Nigeria’s bond market has emerged the best performing in the emerging markets since the beginning of the year, outperforming China, Egypt, Brazil and South Africa.
Bloomberg Barclays Global EM Local Currency Index, which measures performance in 25 countries including Argentina and Turkey, shows that the naira bonds issued by the Nigerian government have returned 8.4 per cent in dollar terms this year.
According to the Bloomberg Barclays Global EM Local Currency Index, the Nigerian bond market was the only local-currency debt that did not make losses in the past two months.
Franklin Templeton Investments and BlackRock Inc. are among global money managers that are bullish on Nigerian securities, enticed by average yields of 13.4 percent, which, while down from almost 17 percent in August, are still among the highest in the world.
They are also confident that Nigeria will be able to keep the naira stable, thanks in part to oil prices having climbed around 60 percent in the past year. The naira has remained stable since a devaluation last year, and held its own as other emerging currencies began to tumble in April.
Investors looking for a haven amid the rout in emerging markets over the past two months are being encouraged to look more into the Nigeria’s domestic debt.
Meanwhile, financial markets have offered a fairly muted response to the historical Singapore summit, despite President Donald Trump describing it as being “fantastic” and “better than anyone could imagine”.
Global sentiment was initially elevated after the US President and North Korean leader Kim Jong-un signed a denuclearisation agreement which eased geopolitical tensions.
FXTM analyst, Lukman Otunuga, noted that the lack of insight offered on the steps taken by both sides to reach this monumental goal left investors somewhat cautious.

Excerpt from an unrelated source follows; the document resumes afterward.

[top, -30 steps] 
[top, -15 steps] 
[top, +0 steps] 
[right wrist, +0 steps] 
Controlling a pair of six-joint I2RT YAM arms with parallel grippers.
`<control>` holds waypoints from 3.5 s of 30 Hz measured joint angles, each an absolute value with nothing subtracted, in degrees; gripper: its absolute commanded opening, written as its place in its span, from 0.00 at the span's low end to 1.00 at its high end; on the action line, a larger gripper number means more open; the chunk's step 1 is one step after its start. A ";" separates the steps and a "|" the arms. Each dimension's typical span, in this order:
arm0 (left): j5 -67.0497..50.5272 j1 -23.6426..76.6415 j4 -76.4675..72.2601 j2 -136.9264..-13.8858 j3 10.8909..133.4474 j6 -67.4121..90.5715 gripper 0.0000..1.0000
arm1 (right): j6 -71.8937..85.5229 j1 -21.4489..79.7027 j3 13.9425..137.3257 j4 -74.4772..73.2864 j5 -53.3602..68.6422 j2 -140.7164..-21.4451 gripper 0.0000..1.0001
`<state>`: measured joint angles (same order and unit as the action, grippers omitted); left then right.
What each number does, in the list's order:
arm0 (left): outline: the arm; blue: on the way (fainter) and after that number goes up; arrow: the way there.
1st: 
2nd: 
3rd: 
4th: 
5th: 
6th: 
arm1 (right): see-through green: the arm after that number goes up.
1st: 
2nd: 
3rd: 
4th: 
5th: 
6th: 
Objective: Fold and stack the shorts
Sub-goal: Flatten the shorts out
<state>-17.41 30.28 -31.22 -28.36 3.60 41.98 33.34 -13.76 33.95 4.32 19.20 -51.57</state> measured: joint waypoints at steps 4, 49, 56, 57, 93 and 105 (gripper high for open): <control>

“There is a suspicion that the muted reaction following the Trump – Kim summit could be based on investors guarding themselves against the unpredictability of the Trump administration. Markets seem to be taking Trump’s words with a pinch of salt, especially when considering how he sowed chaos over the weekend by pulling out of a joint statement with the G7 allies.
“In the meantime, there may be a wait-and-see approach across financial markets until fresh details are provided by the United States or North Korea regarding the next key steps towards denuclearisation,” he said.